What you have to do
Everything in the listing below must be reproduced exactly, apart from its images.

§ §

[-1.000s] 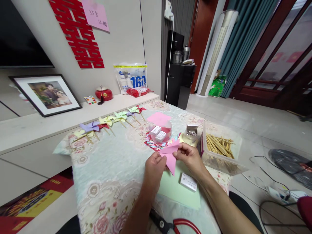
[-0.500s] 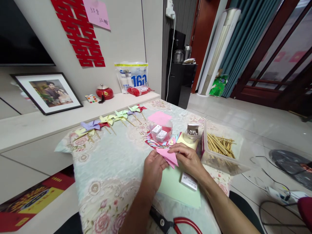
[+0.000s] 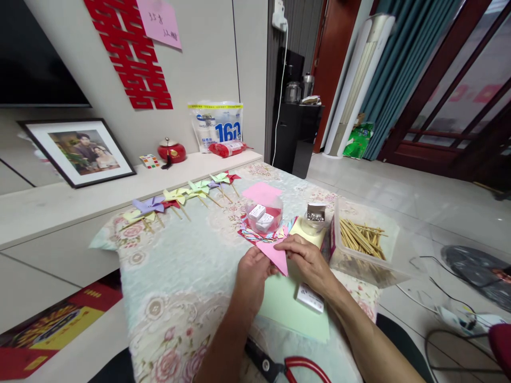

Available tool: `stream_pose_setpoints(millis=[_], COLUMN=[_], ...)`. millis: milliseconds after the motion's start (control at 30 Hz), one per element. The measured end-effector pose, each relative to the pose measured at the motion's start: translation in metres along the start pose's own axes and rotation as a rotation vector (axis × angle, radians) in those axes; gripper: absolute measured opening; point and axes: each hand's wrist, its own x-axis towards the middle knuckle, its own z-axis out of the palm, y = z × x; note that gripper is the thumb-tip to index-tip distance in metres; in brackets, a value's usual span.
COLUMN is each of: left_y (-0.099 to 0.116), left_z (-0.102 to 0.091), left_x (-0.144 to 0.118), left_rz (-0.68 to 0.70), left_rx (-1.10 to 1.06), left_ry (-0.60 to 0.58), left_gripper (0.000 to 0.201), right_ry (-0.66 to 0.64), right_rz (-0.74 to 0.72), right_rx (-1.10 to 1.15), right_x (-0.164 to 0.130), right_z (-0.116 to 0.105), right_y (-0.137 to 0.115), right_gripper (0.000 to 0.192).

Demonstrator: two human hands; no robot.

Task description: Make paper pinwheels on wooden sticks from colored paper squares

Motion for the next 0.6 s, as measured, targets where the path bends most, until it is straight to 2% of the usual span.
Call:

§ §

Exercise response
[-1.000s] 
[-0.500s] 
[+0.000s] 

Available tool: `stream_pose_setpoints(millis=[_], COLUMN=[_], ...)`. millis: milliseconds after the motion's start (control at 30 Hz), one per element. The measured end-effector pose, each relative to the pose measured at the motion's start: translation in metres along the start pose's own axes and rotation as a rotation vector (axis × angle, radians) in those axes; gripper: absolute measured opening; point and axes: each hand's wrist, its own x-axis towards the middle knuckle, its own z-axis out of the palm, y = z × x; note that gripper is the thumb-tip to index-tip distance in metres; in brackets, a value's usual span.
COLUMN is each of: left_y (-0.099 to 0.116), left_z (-0.102 to 0.091), left_x (-0.144 to 0.118), left_rz (-0.68 to 0.70), left_rx (-1.10 to 1.06), left_ry (-0.60 to 0.58), left_gripper (0.000 to 0.201), right_ry (-0.66 to 0.64), right_rz (-0.74 to 0.72), right_rx (-1.10 to 1.15), right_x (-0.164 to 0.130), right_z (-0.116 to 0.105), right_y (-0.137 to 0.115), right_gripper (0.000 to 0.192).

Demonstrator: two human hands; no robot.

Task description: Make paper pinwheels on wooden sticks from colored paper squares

Motion for the next 0.6 s, as measured, targets where the path bends most, until it is straight to 2% of the usual span.
Call:

What the exercise required is now done.